Work instruction: The stretch wanted below opens at the line containing "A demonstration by" and closes at the line containing "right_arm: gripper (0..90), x". Please return it exactly, with no other lines.

Source material:
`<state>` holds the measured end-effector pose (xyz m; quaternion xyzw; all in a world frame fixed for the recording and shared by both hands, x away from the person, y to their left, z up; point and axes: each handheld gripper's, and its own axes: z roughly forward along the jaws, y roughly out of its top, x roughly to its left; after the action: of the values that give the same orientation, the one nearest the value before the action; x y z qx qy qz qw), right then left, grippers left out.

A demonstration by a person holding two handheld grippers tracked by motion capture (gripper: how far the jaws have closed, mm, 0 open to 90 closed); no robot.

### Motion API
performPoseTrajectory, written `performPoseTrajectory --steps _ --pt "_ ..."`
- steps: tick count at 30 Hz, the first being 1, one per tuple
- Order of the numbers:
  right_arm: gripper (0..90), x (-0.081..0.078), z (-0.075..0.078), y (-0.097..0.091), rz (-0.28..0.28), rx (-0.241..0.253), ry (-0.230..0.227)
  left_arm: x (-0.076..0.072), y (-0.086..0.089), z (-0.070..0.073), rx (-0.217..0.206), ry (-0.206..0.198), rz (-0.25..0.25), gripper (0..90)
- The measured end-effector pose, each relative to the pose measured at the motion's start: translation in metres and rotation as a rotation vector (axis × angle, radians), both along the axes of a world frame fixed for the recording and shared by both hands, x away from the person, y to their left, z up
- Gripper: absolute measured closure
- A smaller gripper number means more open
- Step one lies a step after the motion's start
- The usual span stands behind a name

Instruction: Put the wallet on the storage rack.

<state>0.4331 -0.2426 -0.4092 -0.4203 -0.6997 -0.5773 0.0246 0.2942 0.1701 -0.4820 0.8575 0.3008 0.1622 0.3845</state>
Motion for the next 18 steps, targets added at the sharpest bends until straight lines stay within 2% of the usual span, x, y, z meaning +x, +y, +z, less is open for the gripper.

Result for this task:
A demonstration by a person holding two handheld grippers tracked by motion capture (gripper: how far the jaws have closed, mm, 0 open to 90 closed); no robot.

### Motion API
performPoseTrajectory, written `performPoseTrajectory --steps _ --pt "_ ..."`
- steps: tick count at 30 Hz, the first being 1, one per tuple
- Order of the numbers:
  right_arm: gripper (0..90), x (-0.081..0.078), z (-0.075..0.078), y (-0.097..0.091), rz (-0.28..0.28), rx (-0.241..0.253), ry (-0.230..0.227)

The exercise has been answered, and the work is done.